━━ RECORDS SUPPLIED ━━

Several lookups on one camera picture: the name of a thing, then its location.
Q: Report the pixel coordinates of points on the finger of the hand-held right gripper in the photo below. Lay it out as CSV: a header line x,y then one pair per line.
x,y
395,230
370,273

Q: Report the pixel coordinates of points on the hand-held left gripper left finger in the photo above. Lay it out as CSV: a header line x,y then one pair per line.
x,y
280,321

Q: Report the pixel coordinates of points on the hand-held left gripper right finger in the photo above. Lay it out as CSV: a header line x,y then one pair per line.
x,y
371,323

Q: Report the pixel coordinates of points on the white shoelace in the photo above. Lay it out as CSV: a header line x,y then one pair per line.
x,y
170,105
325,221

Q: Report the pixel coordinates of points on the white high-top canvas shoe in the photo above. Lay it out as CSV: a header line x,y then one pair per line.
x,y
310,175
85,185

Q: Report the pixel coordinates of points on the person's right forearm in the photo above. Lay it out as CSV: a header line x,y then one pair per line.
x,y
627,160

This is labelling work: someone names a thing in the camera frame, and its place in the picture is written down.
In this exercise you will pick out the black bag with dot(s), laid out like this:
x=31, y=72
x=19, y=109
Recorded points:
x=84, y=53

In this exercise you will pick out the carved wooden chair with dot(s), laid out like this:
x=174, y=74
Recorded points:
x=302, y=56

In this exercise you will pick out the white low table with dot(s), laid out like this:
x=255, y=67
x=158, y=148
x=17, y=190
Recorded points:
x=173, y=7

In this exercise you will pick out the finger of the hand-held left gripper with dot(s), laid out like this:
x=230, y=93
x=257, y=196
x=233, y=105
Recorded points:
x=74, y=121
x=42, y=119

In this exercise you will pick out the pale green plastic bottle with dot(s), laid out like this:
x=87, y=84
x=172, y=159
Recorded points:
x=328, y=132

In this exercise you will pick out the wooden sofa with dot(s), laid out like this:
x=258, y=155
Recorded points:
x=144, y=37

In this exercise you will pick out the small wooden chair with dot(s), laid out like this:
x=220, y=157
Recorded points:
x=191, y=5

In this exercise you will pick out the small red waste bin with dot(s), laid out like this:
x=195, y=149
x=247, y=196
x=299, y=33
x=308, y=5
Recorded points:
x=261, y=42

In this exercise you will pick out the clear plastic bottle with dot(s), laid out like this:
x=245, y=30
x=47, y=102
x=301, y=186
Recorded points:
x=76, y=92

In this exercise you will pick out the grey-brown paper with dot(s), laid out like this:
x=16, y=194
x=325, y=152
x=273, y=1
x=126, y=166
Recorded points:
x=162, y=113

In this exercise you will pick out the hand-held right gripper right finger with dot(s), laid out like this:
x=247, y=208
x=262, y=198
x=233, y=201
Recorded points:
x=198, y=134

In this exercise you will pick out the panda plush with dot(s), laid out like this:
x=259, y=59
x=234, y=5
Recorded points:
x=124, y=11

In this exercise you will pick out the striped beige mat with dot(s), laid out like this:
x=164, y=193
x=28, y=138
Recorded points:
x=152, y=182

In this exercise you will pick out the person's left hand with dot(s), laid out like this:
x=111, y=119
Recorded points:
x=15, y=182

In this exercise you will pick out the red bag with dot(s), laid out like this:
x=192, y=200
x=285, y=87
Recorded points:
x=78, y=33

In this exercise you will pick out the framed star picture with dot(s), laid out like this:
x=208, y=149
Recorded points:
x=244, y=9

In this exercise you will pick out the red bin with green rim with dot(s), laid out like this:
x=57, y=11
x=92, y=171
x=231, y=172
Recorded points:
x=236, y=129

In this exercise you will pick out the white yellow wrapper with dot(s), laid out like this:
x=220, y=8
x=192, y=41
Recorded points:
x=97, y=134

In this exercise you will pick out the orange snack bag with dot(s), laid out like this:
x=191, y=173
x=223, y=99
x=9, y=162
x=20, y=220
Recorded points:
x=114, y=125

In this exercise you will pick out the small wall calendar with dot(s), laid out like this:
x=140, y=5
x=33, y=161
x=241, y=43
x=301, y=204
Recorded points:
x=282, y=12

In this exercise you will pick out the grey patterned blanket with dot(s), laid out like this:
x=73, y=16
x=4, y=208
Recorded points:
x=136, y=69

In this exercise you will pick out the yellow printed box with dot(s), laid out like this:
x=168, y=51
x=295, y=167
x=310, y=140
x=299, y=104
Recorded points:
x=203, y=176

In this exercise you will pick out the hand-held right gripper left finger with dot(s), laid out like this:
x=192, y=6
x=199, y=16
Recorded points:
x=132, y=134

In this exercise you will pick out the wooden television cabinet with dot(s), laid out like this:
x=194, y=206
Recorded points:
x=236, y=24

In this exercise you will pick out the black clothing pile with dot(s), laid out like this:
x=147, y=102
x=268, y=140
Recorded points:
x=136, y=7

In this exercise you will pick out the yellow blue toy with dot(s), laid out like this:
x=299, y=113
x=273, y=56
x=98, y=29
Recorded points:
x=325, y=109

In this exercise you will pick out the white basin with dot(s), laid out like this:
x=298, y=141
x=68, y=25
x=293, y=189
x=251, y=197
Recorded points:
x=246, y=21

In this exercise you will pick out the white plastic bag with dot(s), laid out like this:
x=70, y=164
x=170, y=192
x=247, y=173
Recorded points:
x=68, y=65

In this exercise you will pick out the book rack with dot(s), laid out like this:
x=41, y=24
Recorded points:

━━━

__WHAT IS BEING ASKED__. Considering only lines of the records that hold the string "chair", state how many there are and nothing else.

__YOUR RESPONSE__. 2